Supervised Learning: Classification


Avisek Gupta

Indian Statistical Institute, Kolkata


1. Simple Gradient Descent, with adaptive step size (Using backtracking line search)

In [12]:
import numpy as np

def fun1(x):
    return (x-1)**2 + 4

def grad_fun1(x):
    return 2*(x-1)

def gradient_descent(fun, grad, x0, max_iter=1000, tol=1e-12):
    x_prev = x0
    f_prev = fun(x_prev)
    
    list_x = [x0]
    alpha = 10
    for iter1 in range(max_iter):
        while 1:
            x_new = x_prev - alpha * grad(x_prev)
            f_new = fun(x_new)
            if f_new >= f_prev:
                alpha /= (iter1+2)
            else:
                break
        if (f_new - f_prev)**2 < tol:
            print('Terminating after iteration', iter1)
            break
        f_prev = f_new
        x_prev = x_new
        list_x.append(x_new)
    return x_new, list_x

x0 = np.random.rand()*20-10
print('Initial Guess =', x0)
print('Initial Objective Function Value =', fun1(x0))
print('')

soln, list_x = gradient_descent(fun=fun1, grad=grad_fun1, x0=x0)
print('Solution =', soln)
print('Final Objective Function Value =', fun1(soln))

import matplotlib.pyplot as plt
x = np.linspace(-10, 10, 100)
plt.plot(x, fun1(x), c='gray')
plt.scatter(list_x, fun1(np.array(list_x)), c='r', marker='x')
plt.show()
Initial Guess = -7.653979192131817
Initial Objective Function Value = 78.89135585785047

Terminating after iteration 7
Solution = 0.999867950756956
Final Objective Function Value = 4.000000017437003

2. Gradient Descent using the minimize function present under scipy.optimize

In [2]:
import numpy as np
from scipy.optimize import minimize

def fun1(x):
    return x**2 + 4

def grad_fun1(x):
    return 2*x

x0 = np.random.randint(1,100)
print('Initial Guess =', x0)

res = minimize(fun=fun1, jac=grad_fun1, x0=x0, method='Newton-CG')

print(res)
print('---------------------')
print('Success?', res.success)
print('Solution =', res.x)
print('Objective Function Value =', res.fun)
Initial Guess = 14
     fun: array([4.])
     jac: array([0.])
 message: 'Optimization terminated successfully.'
    nfev: 3
    nhev: 0
     nit: 2
    njev: 6
  status: 0
 success: True
       x: array([0.])
---------------------
Success?

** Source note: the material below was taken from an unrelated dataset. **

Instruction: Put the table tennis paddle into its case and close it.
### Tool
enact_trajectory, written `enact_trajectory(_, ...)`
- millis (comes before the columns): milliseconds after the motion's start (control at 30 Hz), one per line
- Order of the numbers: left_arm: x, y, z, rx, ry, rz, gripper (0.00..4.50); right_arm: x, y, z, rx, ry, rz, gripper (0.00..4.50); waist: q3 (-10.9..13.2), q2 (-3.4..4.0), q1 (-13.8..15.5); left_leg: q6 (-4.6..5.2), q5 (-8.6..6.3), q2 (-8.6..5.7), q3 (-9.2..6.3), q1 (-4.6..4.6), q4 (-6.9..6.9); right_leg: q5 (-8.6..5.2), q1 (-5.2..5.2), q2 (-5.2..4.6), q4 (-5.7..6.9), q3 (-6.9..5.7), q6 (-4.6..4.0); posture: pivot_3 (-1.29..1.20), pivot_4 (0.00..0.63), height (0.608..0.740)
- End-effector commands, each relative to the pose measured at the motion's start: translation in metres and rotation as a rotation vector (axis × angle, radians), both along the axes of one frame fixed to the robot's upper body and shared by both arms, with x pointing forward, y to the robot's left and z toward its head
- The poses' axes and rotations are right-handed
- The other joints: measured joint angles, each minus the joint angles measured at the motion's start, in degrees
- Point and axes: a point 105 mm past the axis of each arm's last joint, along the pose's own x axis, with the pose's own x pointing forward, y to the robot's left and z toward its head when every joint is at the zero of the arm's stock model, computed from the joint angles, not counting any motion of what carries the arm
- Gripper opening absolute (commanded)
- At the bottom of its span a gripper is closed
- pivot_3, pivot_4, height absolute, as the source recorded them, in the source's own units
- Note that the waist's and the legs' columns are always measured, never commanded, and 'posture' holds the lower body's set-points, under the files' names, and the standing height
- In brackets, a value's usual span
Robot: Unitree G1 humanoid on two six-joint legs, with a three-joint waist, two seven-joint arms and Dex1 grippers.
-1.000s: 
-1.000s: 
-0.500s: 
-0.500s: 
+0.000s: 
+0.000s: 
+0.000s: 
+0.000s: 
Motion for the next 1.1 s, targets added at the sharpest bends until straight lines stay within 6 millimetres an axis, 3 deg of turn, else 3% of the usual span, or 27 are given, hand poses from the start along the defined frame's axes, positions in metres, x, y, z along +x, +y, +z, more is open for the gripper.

True
Solution = [0.]
Objective Function Value = [4.]

3. Perceptron


For 2-class Classification:

$f(x) = \begin{cases} 1 & \text{ if } w^T x + b > 0 \\ -1 & \text{ otherwise} \end{cases} $


In [3]:
a1 = np.random.uniform(low=0, high=0.5, size=(100,2))
a2 = np.random.uniform(low=0.5, high=1, size=(100,2))

X = np.hstack((np.ones((200,1)), np.vstack((a1, a2))))
y = np.hstack(( np.zeros((100))-1, np.ones((100)) ))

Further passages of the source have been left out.